* [Exercise directions]: Reproduce, exactly and in full, only the lines below from the one containing "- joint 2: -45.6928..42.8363" through the one containing "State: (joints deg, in".

* [Available data]:
--

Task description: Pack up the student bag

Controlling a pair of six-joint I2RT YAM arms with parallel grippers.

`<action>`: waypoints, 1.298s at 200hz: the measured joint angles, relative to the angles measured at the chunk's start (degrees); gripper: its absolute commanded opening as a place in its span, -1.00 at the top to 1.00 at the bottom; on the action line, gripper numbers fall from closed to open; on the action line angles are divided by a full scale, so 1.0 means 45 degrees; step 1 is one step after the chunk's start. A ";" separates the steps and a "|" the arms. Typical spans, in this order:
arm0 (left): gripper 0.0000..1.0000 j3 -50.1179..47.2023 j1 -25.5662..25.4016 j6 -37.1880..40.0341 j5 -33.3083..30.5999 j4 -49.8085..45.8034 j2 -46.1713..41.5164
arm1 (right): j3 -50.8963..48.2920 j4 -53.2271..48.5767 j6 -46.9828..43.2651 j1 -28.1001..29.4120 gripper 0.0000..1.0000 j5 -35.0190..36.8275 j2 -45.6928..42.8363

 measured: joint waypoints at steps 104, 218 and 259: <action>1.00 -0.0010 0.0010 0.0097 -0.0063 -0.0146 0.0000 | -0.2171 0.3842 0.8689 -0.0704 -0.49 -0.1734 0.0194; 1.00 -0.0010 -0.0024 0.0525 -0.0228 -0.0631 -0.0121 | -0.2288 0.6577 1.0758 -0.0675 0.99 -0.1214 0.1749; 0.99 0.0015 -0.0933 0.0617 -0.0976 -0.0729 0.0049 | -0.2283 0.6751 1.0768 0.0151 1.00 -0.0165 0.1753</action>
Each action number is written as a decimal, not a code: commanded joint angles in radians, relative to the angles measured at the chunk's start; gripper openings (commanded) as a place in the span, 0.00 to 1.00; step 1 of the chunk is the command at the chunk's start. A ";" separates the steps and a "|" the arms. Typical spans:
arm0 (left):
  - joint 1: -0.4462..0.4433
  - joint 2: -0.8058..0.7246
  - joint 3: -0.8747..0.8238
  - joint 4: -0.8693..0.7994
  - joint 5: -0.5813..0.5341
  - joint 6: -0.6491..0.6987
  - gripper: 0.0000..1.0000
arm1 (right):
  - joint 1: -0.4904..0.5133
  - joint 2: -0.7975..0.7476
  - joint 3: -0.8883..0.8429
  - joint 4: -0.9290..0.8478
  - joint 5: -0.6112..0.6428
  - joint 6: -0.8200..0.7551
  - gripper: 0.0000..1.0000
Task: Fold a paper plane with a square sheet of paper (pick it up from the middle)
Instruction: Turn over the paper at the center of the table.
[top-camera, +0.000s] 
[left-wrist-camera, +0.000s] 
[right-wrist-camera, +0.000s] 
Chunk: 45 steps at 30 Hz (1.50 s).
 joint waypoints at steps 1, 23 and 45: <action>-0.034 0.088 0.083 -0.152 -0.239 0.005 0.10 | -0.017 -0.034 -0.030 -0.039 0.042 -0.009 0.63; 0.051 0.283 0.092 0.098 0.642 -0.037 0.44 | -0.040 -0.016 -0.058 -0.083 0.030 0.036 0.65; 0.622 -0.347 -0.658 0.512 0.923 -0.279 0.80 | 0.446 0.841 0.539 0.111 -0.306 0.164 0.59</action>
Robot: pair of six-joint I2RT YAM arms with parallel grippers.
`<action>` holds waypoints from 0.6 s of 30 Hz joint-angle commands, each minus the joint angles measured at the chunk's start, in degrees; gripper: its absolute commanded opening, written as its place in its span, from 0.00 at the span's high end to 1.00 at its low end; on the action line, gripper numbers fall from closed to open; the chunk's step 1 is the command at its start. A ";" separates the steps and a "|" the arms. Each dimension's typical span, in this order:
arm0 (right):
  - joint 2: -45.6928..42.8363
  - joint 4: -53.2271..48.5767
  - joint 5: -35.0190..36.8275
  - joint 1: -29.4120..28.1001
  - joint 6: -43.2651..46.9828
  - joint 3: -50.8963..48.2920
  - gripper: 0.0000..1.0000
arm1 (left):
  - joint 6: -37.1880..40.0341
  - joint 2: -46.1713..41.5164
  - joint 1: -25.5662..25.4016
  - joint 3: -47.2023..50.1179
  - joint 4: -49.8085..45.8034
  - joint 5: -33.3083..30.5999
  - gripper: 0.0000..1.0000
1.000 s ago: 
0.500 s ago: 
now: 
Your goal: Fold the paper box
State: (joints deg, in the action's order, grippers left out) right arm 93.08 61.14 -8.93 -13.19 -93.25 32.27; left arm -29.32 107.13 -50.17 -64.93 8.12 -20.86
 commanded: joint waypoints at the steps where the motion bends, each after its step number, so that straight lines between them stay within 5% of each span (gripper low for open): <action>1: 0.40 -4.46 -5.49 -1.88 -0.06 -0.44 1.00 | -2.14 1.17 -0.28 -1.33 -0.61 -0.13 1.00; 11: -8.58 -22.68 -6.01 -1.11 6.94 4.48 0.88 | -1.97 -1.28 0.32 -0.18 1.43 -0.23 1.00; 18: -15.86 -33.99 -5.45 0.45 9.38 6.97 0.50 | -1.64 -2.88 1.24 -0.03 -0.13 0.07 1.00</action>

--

* [Answer]:
  - joint 2: -45.6928..42.8363
  - joint 4: -53.2271..48.5767
  - joint 5: -35.0190..36.8275
  - joint 1: -29.4120..28.1001
  - joint 6: -43.2651..46.9828
  - joint 3: -50.8963..48.2920
  - gripper: 0.0000..1.0000
arm1 (left):
  - joint 6: -37.1880..40.0341
  - joint 2: -46.1713..41.5164
  - joint 1: -25.5662..25.4016
  - joint 3: -47.2023..50.1179
  - joint 4: -49.8085..45.8034
  - joint 5: -33.3083..30.5999
  - gripper: 0.0000..1.0000
1.000 s ago: 
0.500 s ago: 
now: 
Your goal: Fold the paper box
State: (joints deg, in the action's order, grippers left out) right arm 93.08 61.14 -8.93 -13.19 -93.25 32.27; left arm -29.32 107.13 -50.17 -64.93 8.12 -20.86

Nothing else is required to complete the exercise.